I sit here tonite, it is quiet at my place. I just woke up from a deep relaxing nap. My daughter is asleep and inside of me I am a mess. Last night around midnite my x-A (her father) came pounding on my door, my back window and woke up all of my neighbors in the building I live. He called me over and over again until I anserwed telling me he had my daughter some school supplies and wanted to give them to her. I knew instantly he was high. By him being at my door he was in violation of his restraining order. I had only a chain and a security lock on my door. I didnt realize my deadbolt wasn't locked. My neighbor came outside he cursed her out, I heard this from the other side of the door. I called the police while here inside. By this time my daughter woke up. 5 Minutes later he broke in the front door and broke my chain and security lock off the door, and had me in the floor choking me. He was covered in sweat, he was high and reaked of alcohol. All I hear in my head is my daughter screaming, I've heard it all day in my head. I was fighting to get him to let go of my neck I was trying to do anything I could. I was thinking at the time would he hurt my daghter? He was yellling,screaming telling my daughter what a sorry mother I was, and that I turned her against him. My eyes were watering and I was getting lightheaded, he let go he went into the kitchen and started throwing glasses and yelling. I was in the corner of the living room with my daughter praying for the police to come. A few minutes which felt like hours later they came in the door and handcuffed him in my kitchen floor. He is still in jail.

I got my daughter to sleep finally, she kept asking if I was okay, I kept telling her yes, I was okay. we would be okay.

I didnt go to sleep I sat in my living room floor feeling like the events that just occured were a big bad dream. I have felt zapped of energy all day, everytime I looked at a mirror while passing by I saw the old me, the one who was scared and weak. That made me mad to see that.

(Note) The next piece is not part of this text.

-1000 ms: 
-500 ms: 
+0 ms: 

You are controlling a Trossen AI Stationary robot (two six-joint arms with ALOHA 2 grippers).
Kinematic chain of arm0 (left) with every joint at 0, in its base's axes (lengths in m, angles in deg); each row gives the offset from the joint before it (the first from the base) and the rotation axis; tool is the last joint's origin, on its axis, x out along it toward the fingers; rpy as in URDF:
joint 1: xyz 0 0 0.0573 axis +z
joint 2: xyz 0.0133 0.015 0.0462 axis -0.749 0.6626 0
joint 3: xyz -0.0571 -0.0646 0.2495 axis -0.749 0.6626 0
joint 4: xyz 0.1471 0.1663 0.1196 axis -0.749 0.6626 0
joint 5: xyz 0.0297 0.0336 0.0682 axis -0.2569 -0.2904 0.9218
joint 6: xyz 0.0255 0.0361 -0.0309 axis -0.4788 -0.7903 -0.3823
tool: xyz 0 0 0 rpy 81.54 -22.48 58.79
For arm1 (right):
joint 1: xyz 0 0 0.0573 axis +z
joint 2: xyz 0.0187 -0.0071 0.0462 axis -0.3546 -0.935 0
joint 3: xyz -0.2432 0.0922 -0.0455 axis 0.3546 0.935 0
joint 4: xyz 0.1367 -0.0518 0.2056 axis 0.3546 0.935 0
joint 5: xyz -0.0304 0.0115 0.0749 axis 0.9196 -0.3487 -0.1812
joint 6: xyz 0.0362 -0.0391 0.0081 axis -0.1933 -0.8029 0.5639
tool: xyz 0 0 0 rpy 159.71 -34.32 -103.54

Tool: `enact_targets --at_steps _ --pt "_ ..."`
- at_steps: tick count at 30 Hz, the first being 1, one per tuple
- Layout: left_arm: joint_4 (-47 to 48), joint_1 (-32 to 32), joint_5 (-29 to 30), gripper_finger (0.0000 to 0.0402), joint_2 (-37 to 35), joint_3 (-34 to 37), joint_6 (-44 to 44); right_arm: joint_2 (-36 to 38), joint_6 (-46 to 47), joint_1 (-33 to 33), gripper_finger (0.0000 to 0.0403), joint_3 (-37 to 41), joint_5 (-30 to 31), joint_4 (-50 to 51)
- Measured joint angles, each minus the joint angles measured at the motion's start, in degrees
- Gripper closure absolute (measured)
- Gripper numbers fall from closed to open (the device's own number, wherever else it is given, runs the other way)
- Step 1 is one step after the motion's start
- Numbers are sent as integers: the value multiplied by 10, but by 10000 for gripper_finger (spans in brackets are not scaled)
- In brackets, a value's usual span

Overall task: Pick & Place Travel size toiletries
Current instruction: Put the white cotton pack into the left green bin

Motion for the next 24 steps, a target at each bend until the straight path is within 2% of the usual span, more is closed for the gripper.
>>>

I didnt and still dont feel alive and full of life like I have been feeling. That new me I think is hiding. She has to come back out though because I love her.

I will get through this, I want to get through this. I have goals I have to reach. things are not easy right now, but I am getting a second job part time in the evenings to better myself financially. Just for a month or two the extra work. Things will get better I keep telling myself. I truly dont know what I would do without you guys. I love you all from the bottom of my heart.